Could the West Determine the Balance of the Next Senate?

Senate races in the America West could provide the Republican Party what it needs to gain the majority in the U.S. Senate in 2012. According to many prognosticators, including Fox News' own Chris Stirewalt, nearly half the most vulnerable seats currently held by Democrats are in the Rocky Mountain West.

They include the seat held by first term Democratic Senator John Tester of Montana, whose margin of victory in 2006 was tighter than his buzz-cut hair and likely had as much to do with his opponent. Three-term incumbent Republican Senator Conrad Burns' associations with corrupt lobbyist Jack Abramoff likely had as much to do with Tester's win as the latter's appeal to voters. Burns was the longest running Republican Senator in Montana history, and the only one to be elected since 1913.

Many outside the West see Montana as a conservative bastion, which it is in the eastern two-thirds of the state. But the smaller, more populated western third of the state is heavily Democratic.

But even Democrats in the Intermountain West tend to be very independent and Tester's vote in favor of Healthcare Reform will be hard, if not impossible for him to defend if he decides to seek reelection.

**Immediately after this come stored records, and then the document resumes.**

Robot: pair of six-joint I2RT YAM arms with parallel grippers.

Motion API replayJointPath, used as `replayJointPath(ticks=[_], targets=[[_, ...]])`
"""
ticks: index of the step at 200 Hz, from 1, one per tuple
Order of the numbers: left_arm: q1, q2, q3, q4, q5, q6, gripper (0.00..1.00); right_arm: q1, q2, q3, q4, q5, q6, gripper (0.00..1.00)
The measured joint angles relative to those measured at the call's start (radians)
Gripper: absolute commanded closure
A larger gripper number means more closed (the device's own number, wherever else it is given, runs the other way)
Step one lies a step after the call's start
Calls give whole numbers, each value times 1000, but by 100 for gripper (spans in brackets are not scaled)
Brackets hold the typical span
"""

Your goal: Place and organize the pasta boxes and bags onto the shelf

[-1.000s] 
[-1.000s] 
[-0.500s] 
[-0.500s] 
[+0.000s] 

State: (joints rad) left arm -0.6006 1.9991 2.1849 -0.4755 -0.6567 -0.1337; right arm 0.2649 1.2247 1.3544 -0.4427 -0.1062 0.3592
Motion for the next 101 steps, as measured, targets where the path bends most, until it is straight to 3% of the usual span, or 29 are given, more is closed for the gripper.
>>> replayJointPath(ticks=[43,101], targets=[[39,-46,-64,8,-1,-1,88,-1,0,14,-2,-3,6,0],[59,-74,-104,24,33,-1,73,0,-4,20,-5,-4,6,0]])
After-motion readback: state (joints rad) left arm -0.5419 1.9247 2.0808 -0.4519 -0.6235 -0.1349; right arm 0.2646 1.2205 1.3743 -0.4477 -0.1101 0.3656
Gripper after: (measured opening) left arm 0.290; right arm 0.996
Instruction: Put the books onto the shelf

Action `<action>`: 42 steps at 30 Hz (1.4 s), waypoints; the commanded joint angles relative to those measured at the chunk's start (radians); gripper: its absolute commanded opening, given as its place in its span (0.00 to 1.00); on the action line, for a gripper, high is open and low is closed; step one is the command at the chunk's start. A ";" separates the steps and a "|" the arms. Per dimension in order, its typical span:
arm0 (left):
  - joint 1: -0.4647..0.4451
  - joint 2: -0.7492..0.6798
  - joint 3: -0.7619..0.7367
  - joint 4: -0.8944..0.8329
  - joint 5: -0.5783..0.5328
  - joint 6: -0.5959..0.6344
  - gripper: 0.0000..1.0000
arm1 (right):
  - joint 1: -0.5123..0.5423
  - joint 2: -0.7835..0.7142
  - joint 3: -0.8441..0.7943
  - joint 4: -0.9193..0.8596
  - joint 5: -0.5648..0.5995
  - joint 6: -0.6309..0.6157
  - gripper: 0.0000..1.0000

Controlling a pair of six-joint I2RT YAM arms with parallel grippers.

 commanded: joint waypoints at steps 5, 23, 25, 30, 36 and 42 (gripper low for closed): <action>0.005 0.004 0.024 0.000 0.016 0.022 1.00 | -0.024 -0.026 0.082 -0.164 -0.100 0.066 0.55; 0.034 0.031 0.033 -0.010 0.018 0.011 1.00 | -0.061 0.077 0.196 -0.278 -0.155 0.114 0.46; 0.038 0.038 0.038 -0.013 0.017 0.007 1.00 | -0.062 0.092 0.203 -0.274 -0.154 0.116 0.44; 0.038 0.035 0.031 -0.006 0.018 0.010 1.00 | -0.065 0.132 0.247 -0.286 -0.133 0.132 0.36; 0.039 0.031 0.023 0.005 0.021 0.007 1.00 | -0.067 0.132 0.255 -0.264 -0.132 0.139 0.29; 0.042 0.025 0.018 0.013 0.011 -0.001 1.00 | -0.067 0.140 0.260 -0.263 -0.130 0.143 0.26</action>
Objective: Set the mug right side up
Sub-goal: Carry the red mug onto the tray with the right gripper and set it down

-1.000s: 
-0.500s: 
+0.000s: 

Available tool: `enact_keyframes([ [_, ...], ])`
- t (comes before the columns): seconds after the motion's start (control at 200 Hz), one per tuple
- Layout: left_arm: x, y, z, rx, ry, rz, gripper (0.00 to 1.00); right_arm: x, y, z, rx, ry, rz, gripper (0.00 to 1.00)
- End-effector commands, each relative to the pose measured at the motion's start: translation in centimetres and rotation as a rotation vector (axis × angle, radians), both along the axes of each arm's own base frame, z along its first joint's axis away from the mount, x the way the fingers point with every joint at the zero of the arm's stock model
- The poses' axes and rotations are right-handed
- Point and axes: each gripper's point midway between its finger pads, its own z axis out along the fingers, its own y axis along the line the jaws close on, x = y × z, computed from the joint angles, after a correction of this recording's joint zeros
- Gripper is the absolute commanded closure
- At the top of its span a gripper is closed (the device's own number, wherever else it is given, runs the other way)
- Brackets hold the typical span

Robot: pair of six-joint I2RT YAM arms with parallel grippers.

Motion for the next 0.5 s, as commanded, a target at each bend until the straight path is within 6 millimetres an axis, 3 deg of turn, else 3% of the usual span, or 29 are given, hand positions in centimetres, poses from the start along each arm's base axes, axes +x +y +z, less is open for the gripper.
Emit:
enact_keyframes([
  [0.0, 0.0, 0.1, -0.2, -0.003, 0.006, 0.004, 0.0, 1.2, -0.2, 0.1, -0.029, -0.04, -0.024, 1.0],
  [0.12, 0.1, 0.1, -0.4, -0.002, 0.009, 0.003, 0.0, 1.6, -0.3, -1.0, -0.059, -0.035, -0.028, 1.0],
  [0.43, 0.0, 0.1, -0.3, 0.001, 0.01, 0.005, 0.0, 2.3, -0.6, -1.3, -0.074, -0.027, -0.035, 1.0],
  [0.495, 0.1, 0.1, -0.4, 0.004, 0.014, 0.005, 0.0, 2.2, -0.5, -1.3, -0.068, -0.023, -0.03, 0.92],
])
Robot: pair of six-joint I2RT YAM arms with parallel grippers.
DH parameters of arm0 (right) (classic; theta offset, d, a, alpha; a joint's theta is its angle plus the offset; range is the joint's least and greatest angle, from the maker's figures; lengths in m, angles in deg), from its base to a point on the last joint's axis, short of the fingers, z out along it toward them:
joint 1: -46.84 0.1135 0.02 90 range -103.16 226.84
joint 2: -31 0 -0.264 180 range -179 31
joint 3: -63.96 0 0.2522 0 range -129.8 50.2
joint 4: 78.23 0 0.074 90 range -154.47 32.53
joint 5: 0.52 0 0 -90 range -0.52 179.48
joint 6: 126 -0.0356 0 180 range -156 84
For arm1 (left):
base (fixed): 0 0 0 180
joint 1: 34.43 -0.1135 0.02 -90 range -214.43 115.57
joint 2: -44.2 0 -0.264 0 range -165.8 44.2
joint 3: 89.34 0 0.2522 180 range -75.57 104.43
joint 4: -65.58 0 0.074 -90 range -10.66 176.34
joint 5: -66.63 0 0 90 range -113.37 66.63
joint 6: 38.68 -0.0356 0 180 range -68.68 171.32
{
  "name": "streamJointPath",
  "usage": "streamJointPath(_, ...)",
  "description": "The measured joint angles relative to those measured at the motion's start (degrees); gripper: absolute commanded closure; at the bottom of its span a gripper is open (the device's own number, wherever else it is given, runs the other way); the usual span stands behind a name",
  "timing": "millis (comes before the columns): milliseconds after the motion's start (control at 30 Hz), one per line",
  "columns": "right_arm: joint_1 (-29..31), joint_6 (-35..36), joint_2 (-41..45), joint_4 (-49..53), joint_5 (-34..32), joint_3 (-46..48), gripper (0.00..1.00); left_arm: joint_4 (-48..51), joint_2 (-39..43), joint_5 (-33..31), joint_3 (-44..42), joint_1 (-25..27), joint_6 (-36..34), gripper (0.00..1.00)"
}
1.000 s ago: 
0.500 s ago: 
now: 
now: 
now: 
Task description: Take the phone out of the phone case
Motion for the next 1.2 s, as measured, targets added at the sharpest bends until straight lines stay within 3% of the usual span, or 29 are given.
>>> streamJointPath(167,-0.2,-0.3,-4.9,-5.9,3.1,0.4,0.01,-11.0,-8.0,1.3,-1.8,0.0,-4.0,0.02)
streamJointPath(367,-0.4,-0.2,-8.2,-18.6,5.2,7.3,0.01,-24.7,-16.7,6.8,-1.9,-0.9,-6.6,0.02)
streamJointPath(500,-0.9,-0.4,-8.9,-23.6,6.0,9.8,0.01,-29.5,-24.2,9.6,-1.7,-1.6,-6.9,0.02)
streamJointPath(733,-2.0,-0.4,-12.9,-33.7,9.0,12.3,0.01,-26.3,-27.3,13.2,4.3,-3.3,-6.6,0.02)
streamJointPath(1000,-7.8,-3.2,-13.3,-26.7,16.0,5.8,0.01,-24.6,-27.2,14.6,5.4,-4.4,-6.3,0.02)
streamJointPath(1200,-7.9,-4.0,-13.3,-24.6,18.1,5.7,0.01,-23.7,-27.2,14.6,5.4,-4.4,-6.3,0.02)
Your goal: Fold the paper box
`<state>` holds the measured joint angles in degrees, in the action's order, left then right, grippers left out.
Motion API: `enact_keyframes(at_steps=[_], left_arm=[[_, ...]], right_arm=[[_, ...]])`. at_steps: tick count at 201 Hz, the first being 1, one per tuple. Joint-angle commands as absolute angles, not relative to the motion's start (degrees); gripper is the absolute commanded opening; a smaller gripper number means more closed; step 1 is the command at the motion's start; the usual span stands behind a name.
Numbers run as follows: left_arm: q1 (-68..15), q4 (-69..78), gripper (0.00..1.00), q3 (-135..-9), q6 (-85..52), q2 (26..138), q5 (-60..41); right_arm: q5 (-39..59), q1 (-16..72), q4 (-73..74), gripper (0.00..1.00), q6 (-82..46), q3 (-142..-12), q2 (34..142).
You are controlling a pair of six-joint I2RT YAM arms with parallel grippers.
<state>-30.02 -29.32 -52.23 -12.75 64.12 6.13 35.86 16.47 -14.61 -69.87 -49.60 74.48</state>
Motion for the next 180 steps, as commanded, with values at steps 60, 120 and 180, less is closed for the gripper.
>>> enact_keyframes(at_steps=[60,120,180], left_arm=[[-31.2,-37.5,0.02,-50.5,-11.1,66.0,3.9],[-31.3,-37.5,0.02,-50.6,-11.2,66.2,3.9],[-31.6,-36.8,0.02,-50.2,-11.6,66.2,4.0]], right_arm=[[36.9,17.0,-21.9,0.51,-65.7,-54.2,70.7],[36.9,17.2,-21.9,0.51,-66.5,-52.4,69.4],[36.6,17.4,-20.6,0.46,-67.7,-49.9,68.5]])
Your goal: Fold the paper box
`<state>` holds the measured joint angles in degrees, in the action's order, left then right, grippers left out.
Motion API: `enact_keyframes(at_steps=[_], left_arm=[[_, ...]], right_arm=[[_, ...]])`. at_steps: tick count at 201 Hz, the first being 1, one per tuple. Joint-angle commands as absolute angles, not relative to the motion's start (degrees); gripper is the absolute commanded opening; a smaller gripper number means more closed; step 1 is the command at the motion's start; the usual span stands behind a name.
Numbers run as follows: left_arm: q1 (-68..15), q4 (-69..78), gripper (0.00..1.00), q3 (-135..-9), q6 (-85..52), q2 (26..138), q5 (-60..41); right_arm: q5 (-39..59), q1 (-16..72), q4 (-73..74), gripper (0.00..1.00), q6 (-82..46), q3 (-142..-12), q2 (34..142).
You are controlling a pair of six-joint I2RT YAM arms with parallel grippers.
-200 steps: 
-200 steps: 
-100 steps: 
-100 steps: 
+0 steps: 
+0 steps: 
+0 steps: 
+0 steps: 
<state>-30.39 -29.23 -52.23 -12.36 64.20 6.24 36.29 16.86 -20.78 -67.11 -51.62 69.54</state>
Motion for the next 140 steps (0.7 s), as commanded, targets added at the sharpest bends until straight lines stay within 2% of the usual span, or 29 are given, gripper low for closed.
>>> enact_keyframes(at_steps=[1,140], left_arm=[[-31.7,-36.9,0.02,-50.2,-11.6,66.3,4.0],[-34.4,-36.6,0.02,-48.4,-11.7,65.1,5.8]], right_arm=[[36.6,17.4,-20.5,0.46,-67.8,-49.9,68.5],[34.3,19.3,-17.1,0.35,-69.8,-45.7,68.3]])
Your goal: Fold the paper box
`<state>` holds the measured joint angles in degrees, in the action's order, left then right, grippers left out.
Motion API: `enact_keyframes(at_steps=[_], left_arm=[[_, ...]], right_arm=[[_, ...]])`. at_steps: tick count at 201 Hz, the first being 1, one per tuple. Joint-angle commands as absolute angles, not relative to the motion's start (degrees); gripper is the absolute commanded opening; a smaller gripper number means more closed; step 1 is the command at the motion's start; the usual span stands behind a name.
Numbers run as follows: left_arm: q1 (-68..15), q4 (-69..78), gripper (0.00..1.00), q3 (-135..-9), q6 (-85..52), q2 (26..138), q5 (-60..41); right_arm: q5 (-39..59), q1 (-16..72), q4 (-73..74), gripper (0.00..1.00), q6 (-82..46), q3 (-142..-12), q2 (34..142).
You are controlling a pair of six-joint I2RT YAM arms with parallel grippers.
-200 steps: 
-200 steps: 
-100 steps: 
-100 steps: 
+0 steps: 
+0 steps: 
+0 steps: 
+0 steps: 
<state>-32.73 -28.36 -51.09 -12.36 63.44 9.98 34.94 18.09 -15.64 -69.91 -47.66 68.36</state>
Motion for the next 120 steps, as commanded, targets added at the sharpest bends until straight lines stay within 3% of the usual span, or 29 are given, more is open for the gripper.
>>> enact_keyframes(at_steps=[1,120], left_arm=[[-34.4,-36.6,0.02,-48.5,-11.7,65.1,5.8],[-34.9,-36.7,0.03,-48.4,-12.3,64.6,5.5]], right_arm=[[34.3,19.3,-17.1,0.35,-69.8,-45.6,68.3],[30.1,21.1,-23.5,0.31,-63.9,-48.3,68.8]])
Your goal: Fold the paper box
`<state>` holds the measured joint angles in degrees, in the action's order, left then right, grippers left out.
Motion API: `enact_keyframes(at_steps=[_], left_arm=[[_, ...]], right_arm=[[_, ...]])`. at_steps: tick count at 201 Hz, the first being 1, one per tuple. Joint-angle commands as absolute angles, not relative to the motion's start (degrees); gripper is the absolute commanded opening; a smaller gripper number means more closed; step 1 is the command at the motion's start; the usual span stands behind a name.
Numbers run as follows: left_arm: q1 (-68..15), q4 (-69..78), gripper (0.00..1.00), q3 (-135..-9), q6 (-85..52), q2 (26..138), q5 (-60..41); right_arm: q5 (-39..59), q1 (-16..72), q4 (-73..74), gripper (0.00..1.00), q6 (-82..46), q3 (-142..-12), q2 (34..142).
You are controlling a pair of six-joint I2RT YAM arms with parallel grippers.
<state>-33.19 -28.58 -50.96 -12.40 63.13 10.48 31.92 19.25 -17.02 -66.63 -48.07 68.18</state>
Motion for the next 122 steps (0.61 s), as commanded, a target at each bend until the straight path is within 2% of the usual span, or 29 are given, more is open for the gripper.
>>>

Support for Healthcare reform could also sink any reelection effort by Nebraska Democrat Ben Nelson. Nelson carried 42 percent of the Republican vote when he won election to his second term in 2006, more than any other Democrat in the nation. He also won the 73 percent of Independents, crucial in any state-wide election in the region.

But like the rest of the nation, Independents out West swung right in the 2010 mid-terms making Nelson one of the most vulnerable Democrats in the Senate.

The retirement announcements of North Dakota's Kent Conrad and New Mexico's Jeff Bingaman have swung the door wide open for the GOP to take two more Senate seats in the West in 2012.

North Dakota's lone Congressional Representative Earl Pomeroy, a Democrat who held the seat since 1992, was beaten badly in November by Republican Rick Berg. Berg is the first Republican in 24 years to hold the state's at-large seat. North Dakota's other Democratic Senator, Byron Dorgan, opted not to run for reelection to the seat he had also held since 1992. That seat was won by the state's former Republican Governor, now U.S. Senator John Hoeven, by 54 percentage points. If ever there is such a thing as a sure win for the GOP in 2012, Conrad's Senate seat is as close to a sure win for the GOP in 2012 as any other in the nation.

Bingaman was deemed fairly safe until he decided to call an end to what will end up being a 30 year career in the U.S. Senate. While not a sure thing for the GOP, the race for this seat is at best a tossup. Nearly every Republican member of the State Legislature has been floated as a potential candidate, and several have expressed interest.

Success in these four Western states alone could give the GOP the Senate majority they craved but failed to achieve in 2010.